### Exercise
Leave the pictures out and write out the rest of the listing word for word.

··········

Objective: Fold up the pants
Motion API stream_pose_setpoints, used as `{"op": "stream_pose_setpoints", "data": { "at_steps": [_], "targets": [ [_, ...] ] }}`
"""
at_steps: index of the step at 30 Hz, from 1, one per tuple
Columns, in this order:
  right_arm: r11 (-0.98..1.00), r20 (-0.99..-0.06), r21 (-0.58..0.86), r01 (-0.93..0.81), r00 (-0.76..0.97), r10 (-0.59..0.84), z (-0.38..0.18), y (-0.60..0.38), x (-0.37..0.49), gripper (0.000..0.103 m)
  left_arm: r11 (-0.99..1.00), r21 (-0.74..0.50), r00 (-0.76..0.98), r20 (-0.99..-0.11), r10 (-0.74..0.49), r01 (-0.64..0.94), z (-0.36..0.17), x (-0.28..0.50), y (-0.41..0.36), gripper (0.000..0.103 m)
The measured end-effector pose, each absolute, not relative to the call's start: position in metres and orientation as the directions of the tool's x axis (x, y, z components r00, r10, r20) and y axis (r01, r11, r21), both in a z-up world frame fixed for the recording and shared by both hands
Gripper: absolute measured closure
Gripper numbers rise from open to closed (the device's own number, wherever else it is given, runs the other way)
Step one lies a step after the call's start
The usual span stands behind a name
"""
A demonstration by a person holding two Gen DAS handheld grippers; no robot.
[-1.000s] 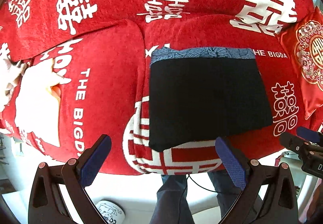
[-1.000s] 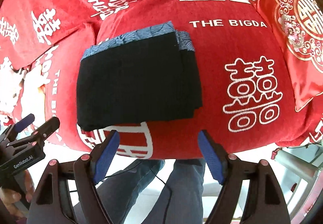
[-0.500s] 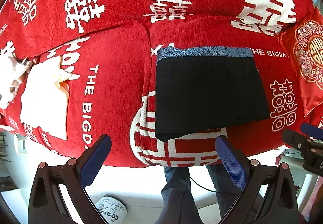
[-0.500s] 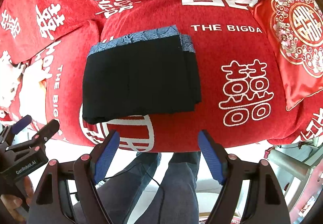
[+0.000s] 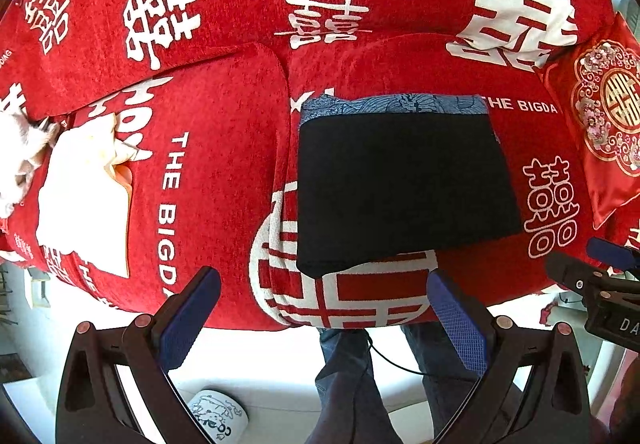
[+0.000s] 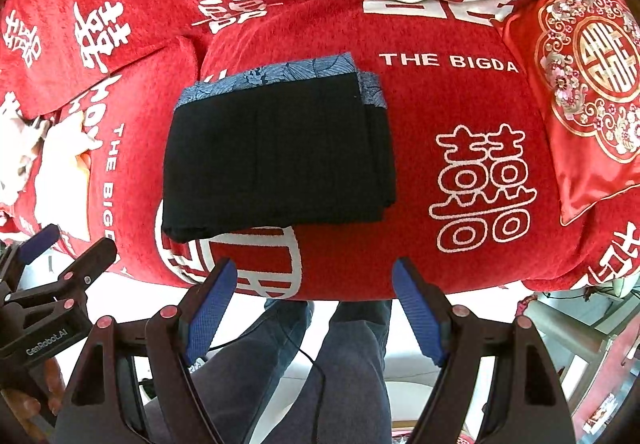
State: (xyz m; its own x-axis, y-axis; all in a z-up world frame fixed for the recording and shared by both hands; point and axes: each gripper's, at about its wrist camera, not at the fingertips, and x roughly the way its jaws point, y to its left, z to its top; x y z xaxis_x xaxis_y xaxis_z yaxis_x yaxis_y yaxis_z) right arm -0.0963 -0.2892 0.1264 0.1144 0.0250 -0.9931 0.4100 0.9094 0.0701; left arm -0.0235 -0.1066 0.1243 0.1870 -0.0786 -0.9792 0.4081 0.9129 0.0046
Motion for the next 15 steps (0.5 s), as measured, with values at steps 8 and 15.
{"op": "stream_pose_setpoints", "data": {
  "at_steps": [8,15],
  "targets": [
    [0.904,-0.993,0.069,0.421,0.118,0.021,0.1278,-0.291,-0.0985,0.02,0.913,0.003,0.19,-0.978,-0.081,0.409,0.127,-0.0248,-0.107,0.0],
    [0.905,-0.992,0.069,0.419,0.124,0.018,0.129,-0.291,-0.0992,0.02,0.913,-0.001,0.191,-0.978,-0.086,0.408,0.1298,-0.0244,-0.1065,0.0]
  ]
}}
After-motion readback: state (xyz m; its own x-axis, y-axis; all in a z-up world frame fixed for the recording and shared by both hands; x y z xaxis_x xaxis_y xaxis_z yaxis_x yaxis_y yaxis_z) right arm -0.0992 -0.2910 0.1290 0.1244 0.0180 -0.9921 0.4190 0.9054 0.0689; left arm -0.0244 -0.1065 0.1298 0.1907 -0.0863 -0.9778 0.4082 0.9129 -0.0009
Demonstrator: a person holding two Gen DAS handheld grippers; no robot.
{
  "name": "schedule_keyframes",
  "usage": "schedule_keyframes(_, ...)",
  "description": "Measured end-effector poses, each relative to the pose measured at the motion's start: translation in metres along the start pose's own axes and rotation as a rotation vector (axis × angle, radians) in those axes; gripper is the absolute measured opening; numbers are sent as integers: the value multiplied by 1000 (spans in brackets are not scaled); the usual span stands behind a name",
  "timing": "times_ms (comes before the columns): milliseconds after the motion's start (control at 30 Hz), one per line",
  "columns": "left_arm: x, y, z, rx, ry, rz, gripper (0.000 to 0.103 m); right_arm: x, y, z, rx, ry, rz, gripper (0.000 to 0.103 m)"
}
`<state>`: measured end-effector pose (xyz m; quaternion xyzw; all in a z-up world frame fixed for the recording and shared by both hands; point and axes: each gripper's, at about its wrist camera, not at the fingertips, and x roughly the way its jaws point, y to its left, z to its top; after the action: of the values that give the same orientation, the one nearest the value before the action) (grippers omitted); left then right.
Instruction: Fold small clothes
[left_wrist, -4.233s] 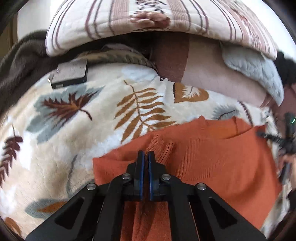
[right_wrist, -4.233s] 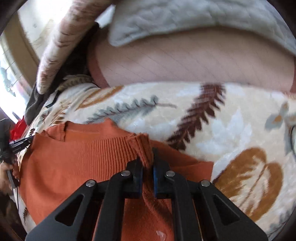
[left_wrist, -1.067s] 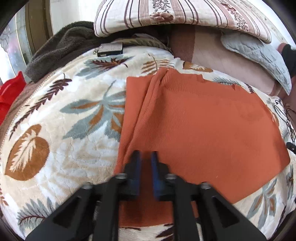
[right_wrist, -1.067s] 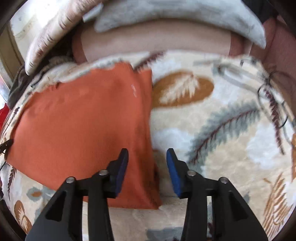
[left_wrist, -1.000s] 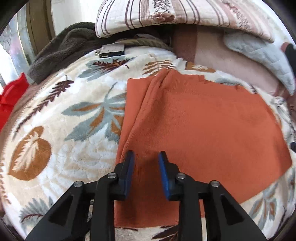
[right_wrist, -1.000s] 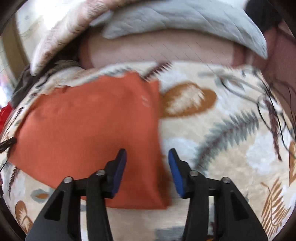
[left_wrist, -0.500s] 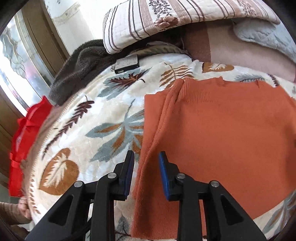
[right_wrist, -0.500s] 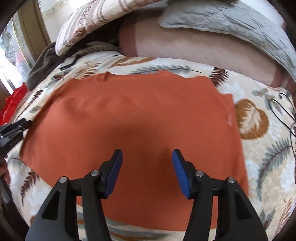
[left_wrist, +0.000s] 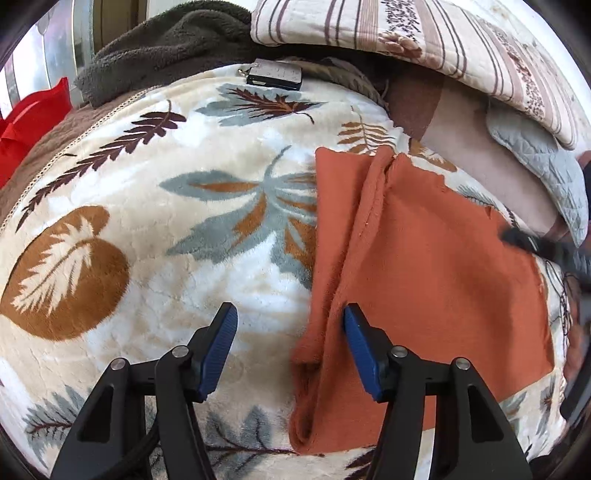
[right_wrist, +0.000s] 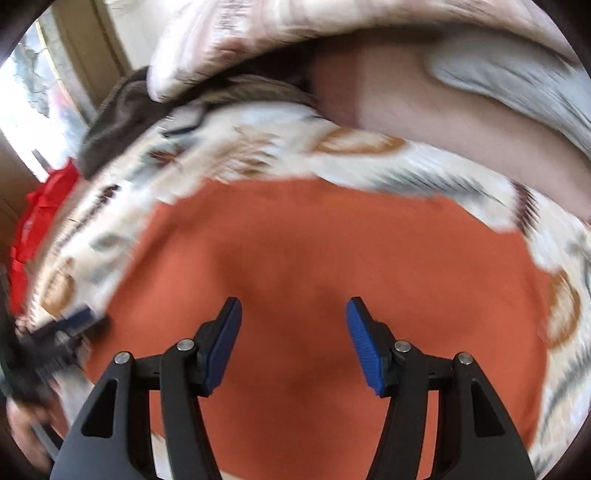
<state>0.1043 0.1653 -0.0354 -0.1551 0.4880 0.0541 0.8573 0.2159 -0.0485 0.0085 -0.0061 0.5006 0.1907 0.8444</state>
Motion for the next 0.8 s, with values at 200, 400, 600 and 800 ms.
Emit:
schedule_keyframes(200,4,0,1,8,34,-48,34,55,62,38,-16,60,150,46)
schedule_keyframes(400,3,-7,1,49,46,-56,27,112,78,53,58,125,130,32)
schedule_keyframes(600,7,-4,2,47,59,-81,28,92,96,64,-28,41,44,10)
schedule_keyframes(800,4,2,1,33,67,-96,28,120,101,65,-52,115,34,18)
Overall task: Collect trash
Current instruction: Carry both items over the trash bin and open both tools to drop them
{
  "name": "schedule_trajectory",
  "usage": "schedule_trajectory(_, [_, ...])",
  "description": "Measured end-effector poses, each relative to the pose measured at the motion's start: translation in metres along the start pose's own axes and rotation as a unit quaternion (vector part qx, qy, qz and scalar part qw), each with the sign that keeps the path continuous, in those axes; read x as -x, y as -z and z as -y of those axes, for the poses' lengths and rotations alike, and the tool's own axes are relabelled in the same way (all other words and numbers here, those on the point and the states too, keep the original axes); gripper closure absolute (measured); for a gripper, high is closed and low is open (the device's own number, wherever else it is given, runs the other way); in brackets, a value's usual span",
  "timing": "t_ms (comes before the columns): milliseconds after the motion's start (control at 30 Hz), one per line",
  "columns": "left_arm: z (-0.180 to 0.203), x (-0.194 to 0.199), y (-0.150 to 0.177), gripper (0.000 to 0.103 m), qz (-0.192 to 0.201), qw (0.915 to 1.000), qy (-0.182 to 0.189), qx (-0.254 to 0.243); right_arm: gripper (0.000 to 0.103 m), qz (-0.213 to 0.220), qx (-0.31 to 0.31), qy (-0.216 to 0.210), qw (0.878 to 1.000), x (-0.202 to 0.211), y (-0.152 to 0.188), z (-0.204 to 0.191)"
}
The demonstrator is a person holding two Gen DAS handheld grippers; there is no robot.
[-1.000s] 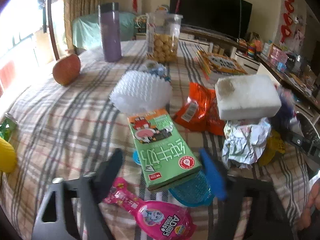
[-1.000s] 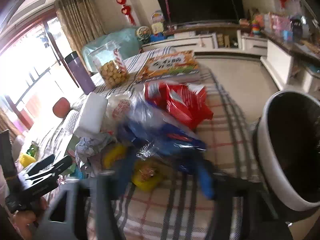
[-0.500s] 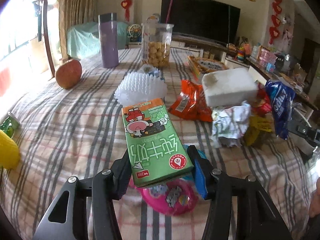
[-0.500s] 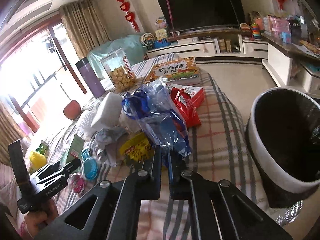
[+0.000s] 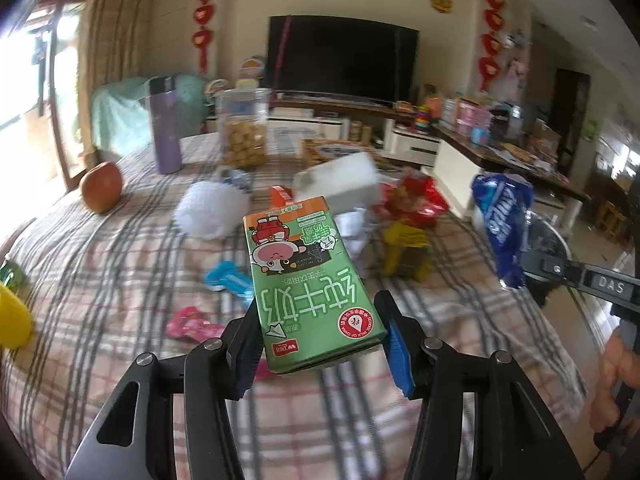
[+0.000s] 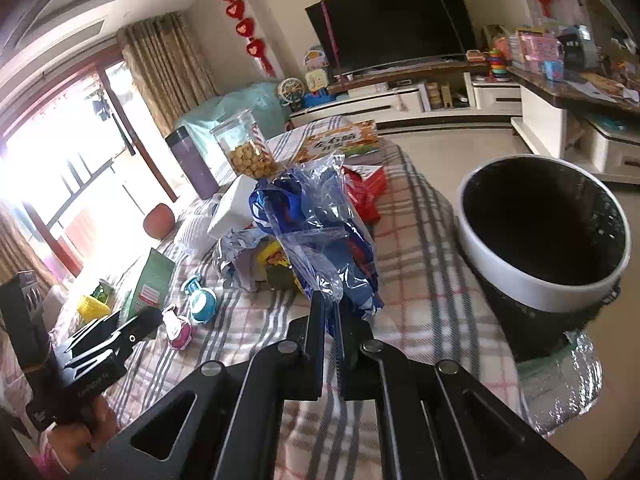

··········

### Exercise answer
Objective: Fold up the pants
Motion API stream_pose_setpoints, used as `{"op": "stream_pose_setpoints", "data": { "at_steps": [_], "targets": [ [_, ...] ] }}`
"""
at_steps: index of the step at 30 Hz, from 1, one per tuple
Columns, in this order:
  right_arm: r11 (-0.98..1.00), r20 (-0.99..-0.06), r21 (-0.58..0.86), r01 (-0.93..0.81), r00 (-0.76..0.97), r10 (-0.59..0.84), z (-0.38..0.18), y (-0.60..0.38), x (-0.37..0.49), gripper (0.000..0.103 m)
  left_arm: r11 (-0.99..1.00), r21 (-0.74..0.50), r00 (-0.76..0.98), r20 (-0.99..-0.11), r10 (-0.74..0.49), r01 (-0.64..0.94), z (-0.36..0.17), x (-0.28..0.50), y (-0.41..0.36), gripper (0.000..0.103 m)
The measured end-effector pose, each absolute, not relative to the call's start: position in metres and orientation as the directions of the tool's x axis (x, y, z components r00, r10, r20) and y axis (r01, r11, r21), both in a z-up world frame fixed for the recording and shared by both hands
Gripper: absolute measured closure
Gripper numbers rise from open to closed (the device's own number, wherever else it is given, runs the other way)
Step one lies a step after the call's start
The usual span stands behind a name
"""
A demonstration by a person holding two Gen DAS handheld grippers; no robot.
[-1.000s] 
[-1.000s] 
[-0.500s] 
[-0.500s] 
[+0.000s] 
[+0.000s] 
State: (xyz m; its own x-axis, y-axis; all in a z-up world frame fixed for the recording and shared by both hands; point and axes: each gripper's, at about its wrist camera, not at the fingertips, and x roughly the way its jaws point, y to its left, z to its top; x y z xaxis_x xaxis_y xaxis_z yaxis_x yaxis_y yaxis_z) right arm -0.0963 -0.2892 0.1264 0.1144 0.0250 -0.9931 0.4100 0.9094 0.0701; left arm -0.0235 -0.1066 0.1243 0.1870 -0.0786 -0.9792 0.4081 0.9129 0.0046
Motion for the next 15 steps (0.5 s), as measured, with values at steps 8 and 15.
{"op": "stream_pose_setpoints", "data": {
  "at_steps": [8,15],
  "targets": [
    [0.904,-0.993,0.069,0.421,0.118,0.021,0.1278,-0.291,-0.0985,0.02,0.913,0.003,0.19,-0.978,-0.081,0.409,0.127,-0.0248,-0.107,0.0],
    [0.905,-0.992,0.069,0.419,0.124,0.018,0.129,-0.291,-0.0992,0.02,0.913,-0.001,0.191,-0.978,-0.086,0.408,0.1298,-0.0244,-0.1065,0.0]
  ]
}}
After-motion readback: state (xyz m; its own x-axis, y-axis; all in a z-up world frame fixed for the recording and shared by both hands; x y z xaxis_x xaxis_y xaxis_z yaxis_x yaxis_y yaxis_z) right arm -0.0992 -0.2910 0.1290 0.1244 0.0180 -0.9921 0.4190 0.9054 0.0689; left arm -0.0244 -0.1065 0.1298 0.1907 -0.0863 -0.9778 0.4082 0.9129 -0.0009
Demonstrator: a person holding two Gen DAS handheld grippers; no robot.
{
  "name": "schedule_keyframes",
  "usage": "schedule_keyframes(_, ...)",
  "description": "Measured end-effector poses, each relative to the pose measured at the motion's start: translation in metres along the start pose's own axes and rotation as a rotation vector (axis × angle, radians) in those axes; gripper is the absolute measured opening; numbers are sent as integers: the value multiplied by 1000 (spans in brackets are not scaled); the usual span stands behind a name",
  "timing": "times_ms (comes before the columns): milliseconds after the motion's start (control at 30 Hz), one per line",
  "columns": "left_arm: x, y, z, rx, ry, rz, gripper (0.000 to 0.103 m); right_arm: x, y, z, rx, ry, rz, gripper (0.000 to 0.103 m)"
}
`<state>`: measured end-effector pose (xyz m; quaternion xyzw; all in a z-up world frame fixed for the recording and shared by both hands; point and axes: each gripper's, at about its wrist camera, not at the fingertips, and x roughly the way its jaws point, y to its left, z to its top; after the action: of the values that give the same orientation, the one nearest the value before the action) (grippers omitted); left then right.
Instruction: Fold small clothes
[left_wrist, -4.233s] 
[right_wrist, -4.233s] 
[left_wrist, -1.067s] 
[right_wrist, -1.067s] 
[left_wrist, -1.000s] 
[right_wrist, -1.000s] 
[left_wrist, -0.500s] 
[right_wrist, -0.500s] 
[left_wrist, +0.000s] 
[right_wrist, +0.000s] 
<state>0.1043 0.1653 -0.0354 -0.1551 0.4880 0.0541 0.8573 0.2159 -0.0485 0.0085 -0.0061 0.5006 0.1907 0.8444</state>
Motion for the next 0.8 s, with values at 200, 400, 600 and 800 ms.
Emit:
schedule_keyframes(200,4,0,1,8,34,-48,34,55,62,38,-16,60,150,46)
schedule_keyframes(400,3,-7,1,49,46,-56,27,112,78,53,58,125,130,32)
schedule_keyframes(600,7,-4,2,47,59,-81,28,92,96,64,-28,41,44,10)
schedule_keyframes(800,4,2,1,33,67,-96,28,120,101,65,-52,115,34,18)
Overall task: Collect trash
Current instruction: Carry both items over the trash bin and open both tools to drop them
{
  "name": "schedule_trajectory",
  "usage": "schedule_trajectory(_, [_, ...])",
  "description": "Measured end-effector poses, each relative to the pose measured at the motion's start: translation in metres along the start pose's own axes and rotation as a unit quaternion (vector part qx, qy, qz and scalar part qw), each with the sign that keeps the path continuous, in those axes; read x as -x, y as -z and z as -y of those axes, for the poses' lengths and rotations alike, and the tool's own axes are relabelled in the same way (all other words and numbers here, those on the point and the states too, keep the original axes); gripper closure absolute (measured); for a gripper, high is closed and low is open (the device's own number, wherever else it is given, runs the other way); in brackets, a value's usual span",
  "timing": "t_ms (comes before the columns): milliseconds after the motion's start (control at 30 Hz), one per line",
  "columns": "left_arm: z (-0.180 to 0.203), x (-0.194 to 0.199), y (-0.150 to 0.177), gripper (0.000 to 0.103 m), qz (-0.192 to 0.201), qw (0.915 to 1.000), qy (-0.182 to 0.189), qx (-0.254 to 0.243); right_arm: gripper (0.000 to 0.103 m), qz (-0.213 to 0.220), qx (-0.31 to 0.31), qy (-0.216 to 0.210), qw (0.878 to 1.000), x (-0.202 to 0.211), y (-0.152 to 0.188), z (-0.204 to 0.191)"
}
The demonstrator is a person holding two Gen DAS handheld grippers; there is no robot.
[-1.000s] 
[-1.000s] 
[-0.500s] 
[-0.500s] 
[+0.000s] 
[+0.000s] 

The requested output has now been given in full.